Required action
Copy all lines of the listing that include the string "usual".

-- Working data follows --

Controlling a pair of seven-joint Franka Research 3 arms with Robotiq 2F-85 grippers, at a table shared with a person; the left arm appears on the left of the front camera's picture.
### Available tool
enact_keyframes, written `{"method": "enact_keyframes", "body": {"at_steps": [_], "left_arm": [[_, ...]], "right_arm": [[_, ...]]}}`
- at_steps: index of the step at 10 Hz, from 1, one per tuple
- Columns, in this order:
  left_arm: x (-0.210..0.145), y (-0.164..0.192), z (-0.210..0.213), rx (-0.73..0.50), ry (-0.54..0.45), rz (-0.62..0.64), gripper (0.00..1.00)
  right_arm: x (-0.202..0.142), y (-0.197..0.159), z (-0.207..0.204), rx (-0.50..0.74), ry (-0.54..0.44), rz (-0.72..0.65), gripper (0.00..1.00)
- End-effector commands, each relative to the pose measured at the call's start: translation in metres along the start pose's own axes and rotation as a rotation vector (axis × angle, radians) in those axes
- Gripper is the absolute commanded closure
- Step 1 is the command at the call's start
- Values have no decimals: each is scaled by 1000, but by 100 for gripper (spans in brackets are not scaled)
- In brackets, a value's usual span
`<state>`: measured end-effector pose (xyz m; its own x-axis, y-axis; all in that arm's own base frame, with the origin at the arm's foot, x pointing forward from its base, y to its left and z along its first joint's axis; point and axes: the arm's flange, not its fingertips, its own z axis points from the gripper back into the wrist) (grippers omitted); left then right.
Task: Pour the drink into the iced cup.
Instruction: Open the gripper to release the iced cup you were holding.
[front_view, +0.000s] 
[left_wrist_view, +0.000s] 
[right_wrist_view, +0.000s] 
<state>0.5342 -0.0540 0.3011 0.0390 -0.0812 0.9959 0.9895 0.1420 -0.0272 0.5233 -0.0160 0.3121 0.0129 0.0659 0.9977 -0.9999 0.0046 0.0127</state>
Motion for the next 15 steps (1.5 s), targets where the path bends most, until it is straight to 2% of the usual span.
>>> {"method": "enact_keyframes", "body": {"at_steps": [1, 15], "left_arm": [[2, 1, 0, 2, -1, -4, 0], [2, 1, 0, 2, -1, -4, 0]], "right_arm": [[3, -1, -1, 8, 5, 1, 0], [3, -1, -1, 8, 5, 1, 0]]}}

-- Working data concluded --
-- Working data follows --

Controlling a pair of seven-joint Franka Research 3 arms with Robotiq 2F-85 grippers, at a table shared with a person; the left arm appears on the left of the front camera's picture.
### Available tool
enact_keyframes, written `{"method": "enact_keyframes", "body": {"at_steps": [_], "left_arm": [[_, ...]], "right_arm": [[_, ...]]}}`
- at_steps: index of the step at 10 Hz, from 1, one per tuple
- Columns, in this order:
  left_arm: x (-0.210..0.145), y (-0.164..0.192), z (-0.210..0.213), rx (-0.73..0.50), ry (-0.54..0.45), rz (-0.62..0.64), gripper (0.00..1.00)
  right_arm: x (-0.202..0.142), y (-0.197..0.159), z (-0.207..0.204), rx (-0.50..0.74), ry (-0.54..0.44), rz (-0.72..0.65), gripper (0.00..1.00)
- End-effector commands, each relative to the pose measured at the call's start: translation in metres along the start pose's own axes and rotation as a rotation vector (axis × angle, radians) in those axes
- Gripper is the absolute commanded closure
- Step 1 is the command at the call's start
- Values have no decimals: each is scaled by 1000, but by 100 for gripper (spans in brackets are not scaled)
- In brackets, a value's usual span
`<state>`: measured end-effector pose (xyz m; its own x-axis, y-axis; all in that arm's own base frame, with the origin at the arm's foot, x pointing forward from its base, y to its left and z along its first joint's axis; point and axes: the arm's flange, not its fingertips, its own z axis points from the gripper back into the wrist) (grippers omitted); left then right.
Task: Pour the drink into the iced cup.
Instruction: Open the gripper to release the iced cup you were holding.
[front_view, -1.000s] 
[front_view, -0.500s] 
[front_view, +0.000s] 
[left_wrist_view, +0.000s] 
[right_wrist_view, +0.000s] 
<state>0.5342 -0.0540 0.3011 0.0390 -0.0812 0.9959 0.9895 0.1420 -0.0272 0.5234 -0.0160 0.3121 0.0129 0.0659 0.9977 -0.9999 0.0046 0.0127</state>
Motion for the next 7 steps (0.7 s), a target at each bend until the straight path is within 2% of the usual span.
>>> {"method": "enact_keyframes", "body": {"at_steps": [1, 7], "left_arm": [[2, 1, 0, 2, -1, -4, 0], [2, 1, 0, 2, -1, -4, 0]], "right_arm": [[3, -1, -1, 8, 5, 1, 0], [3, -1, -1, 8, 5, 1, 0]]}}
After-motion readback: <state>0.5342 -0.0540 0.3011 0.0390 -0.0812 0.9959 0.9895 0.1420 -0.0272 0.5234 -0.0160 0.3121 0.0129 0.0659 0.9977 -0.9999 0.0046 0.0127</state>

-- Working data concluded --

Your solution
- In brackets, a value's usual span
Motion for the next 15 steps (1.5 s), targets where the path bends most, until it is straight to 2% of the usual span.
- In brackets, a value's usual span
Motion for the next 7 steps (0.7 s), a target at each bend until the straight path is within 2% of the usual span.

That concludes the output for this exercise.